**Your goal**
Read through the data, and wherever a line holds the word "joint", write that line out.

┌──

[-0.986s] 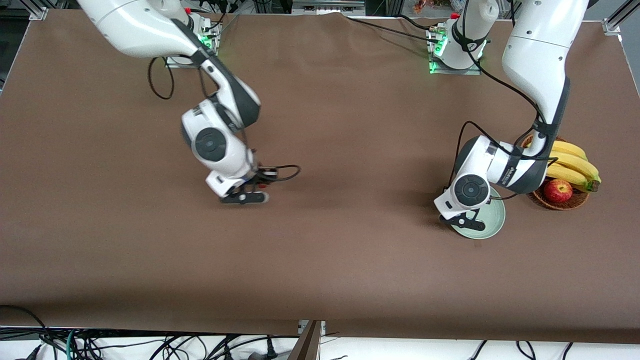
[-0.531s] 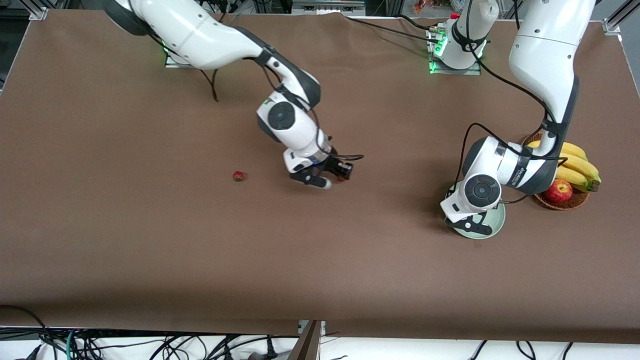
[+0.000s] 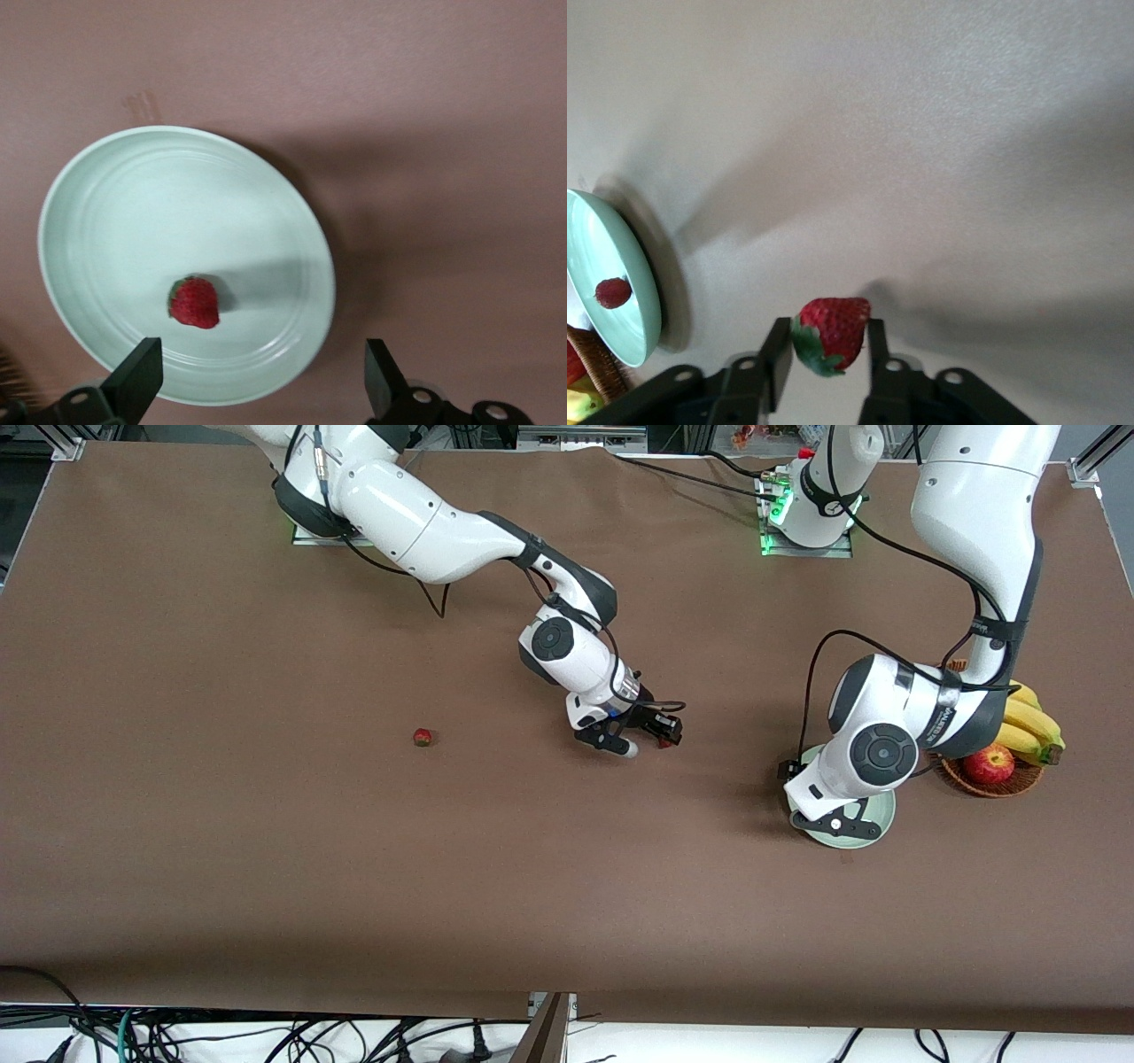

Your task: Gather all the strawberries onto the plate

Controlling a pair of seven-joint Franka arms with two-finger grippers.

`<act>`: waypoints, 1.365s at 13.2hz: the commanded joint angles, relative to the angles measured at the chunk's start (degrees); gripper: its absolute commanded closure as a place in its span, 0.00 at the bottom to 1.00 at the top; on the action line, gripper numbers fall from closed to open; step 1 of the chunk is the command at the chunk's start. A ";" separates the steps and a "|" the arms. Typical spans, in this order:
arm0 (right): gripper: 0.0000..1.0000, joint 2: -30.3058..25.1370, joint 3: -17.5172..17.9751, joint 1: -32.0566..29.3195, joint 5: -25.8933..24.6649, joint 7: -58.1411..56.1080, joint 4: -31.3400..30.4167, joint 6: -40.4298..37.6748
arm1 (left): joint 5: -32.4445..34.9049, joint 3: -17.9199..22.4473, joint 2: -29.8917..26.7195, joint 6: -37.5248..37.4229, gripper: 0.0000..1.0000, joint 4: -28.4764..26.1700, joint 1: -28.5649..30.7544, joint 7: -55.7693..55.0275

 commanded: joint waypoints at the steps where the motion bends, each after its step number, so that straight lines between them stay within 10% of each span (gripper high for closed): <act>1: 0.00 -0.36 -0.02 0.06 0.40 0.41 2.62 -0.89 | -6.33 -0.29 -1.34 -1.00 0.00 0.19 0.45 1.16; 5: 0.00 -9.84 -0.02 -6.78 0.23 -1.87 1.23 -16.92 | -10.05 -0.46 -2.40 -3.45 0.00 1.51 -0.33 0.81; 10: 0.00 -25.49 -0.28 -18.29 0.58 -22.14 -16.51 -32.60 | -11.19 -5.73 -1.61 -0.58 0.00 0.55 -3.48 -10.32; 18: 0.00 -31.13 -12.39 -21.91 0.40 -52.74 -21.80 -52.49 | -8.74 -5.12 6.12 13.15 0.06 -0.43 -12.56 -15.46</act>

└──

**Result for this task**
Controlling a pair of seven-joint Franka arms with two-finger grippers.
`<act>`: waypoints, 1.365s at 13.2hz: the commanded joint angles, relative to the angles measured at the chunk's start (degrees); gripper: its absolute commanded closure as a place in its span, 0.00 at the bottom to 1.00 at the top; on the action line, gripper numbers fall from closed to open; step 1 of the chunk is the command at the chunk's start. A ";" separates the steps and a "|" the arms. Typical spans, in this order:
arm0 (right): gripper: 0.0000..1.0000, joint 2: -30.3058..25.1370, joint 3: -17.5172..17.9751, joint 1: -32.0566..29.3195, joint 5: -25.8933..24.6649, joint 7: -58.1411..56.1080, joint 4: -31.3400..30.4167, joint 6: -40.4298..37.6748
arm1 (left): joint 5: -32.4445..34.9049, joint 3: -17.9199..22.4473, joint 2: -29.8917..26.7195, joint 6: -37.5248..37.4229, gripper: 0.0000..1.0000, joint 4: -28.4764..26.1700, joint 1: -28.5649..30.7544, joint 7: -55.7693..55.0275
 commanded: joint waypoints at the steps where the motion bends, each after its step number, so that straight lines between them stay within 10% of each span (gripper high for closed): <act>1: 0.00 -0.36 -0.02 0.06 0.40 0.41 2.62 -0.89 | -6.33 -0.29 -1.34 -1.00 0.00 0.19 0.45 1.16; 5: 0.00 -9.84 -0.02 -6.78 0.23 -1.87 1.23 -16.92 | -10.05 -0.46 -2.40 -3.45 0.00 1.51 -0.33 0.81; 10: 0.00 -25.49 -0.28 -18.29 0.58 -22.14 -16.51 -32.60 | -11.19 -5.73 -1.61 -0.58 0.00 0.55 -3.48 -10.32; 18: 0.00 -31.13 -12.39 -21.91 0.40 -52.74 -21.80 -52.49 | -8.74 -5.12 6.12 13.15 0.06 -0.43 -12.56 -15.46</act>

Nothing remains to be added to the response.